Deloitte Survey Reveals Cybersecurity as Audit Committees' Top Priority Amid Growing Digital Risks

Key Findings from Deloitte's Audit Committee Practices Report

In a rapidly evolving digital landscape, cybersecurity has emerged as a paramount concern for audit committees, according to the recent 2025 survey conducted by Deloitte in collaboration with the Center for Audit Quality (CAQ). This survey reveals insightful trends and shifting priorities that could shape the way organizations approach risk management in the coming years.

Cybersecurity Tops the List

The survey, which gathered responses from 237 audit committee members primarily of U.S. public companies valued at $2 billion or more, reveals that 93% of respondents regard cybersecurity as one of their top three priorities. More strikingly, half of these respondents characterized it as the leading priority. The consistent emphasis on cybersecurity in the survey's four-year history underscores the growing complexity of digital threats and the urgent need for vigilance in this area.

Vanessa Teitelbaum, Senior Director at CAQ, emphasized, "The stakes have never been higher" for audit committees. The financial, operational, and reputational risks posed by cyber threats dictate that committees must enhance their focus and expertise. About 71% of participants confirmed that cybersecurity is a regular agenda item during quarterly meetings, demonstrating the extent to which this priority is integrated into audit committee activities.

Enterprise Risk Management: A Close Second

Following cybersecurity, enterprise risk management (ERM) has been identified as the second-highest concern among audit committees. The survey participants conveyed a strong recognition of ERM's role in achieving organizational goals and maintaining the integrity of stakeholder relationships. This insight aligns with the increasing complexities in the business environment, where effective risk management is vital for sustaining a competitive edge.

The Rise of AI Governance

An interesting trend noted in the survey is the growing importance of artificial intelligence (AI) governance within audit committee discussions. The response rate acknowledging AI governance as a key area of focus has jumped from 20% to 35% in just one year. As more organizations adopt transformative technologies, AI governance becomes critical to address the associated risks and ethical considerations.

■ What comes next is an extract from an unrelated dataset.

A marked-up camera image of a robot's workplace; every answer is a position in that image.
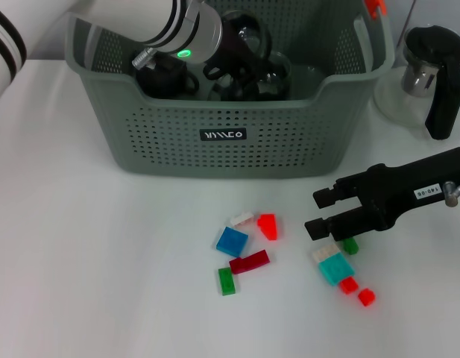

Enhancing Meeting Effectiveness

Despite the challenges posed by shifting priorities, enhancing the effectiveness of audit committee meetings continues to be a topic of discussion. The survey revealed that 69% of participants identified opportunities for improvement in meeting quality and engagement. Notably, 40% advocated for better presentation quality during discussions, indicating this aspect's newfound significance.

Krista Parsons, Managing Director at Deloitte, noted that "the ability to prioritize agendas effectively and engage in open discussions drives overall effectiveness handed to the committees." This reflects a broader acknowledgment of the need for committees to adapt to new risks and maximize their roles in governance.

Conclusion

In light of the survey findings, it is evident that audit committees are navigating a complex landscape filled with various risks to their organizations. Cybersecurity remains a constant concern, with ERM and AI governance climbing in importance. As global threats evolve and organizational needs shift, audit committees must actively transform their strategies to maintain oversight and ensure organizational resilience in an increasingly unpredictable business environment.

Deloitte’s report comes as a call to action for organizations to reassess their risk management frameworks, emphasizing the critical need for proactive strategies that address the challenges of cybersecurity and technological advancement. With an informed and engaged approach, audit committees can effectively navigate the complexities of the modern corporate sphere while safeguarding their stakeholders’ interests.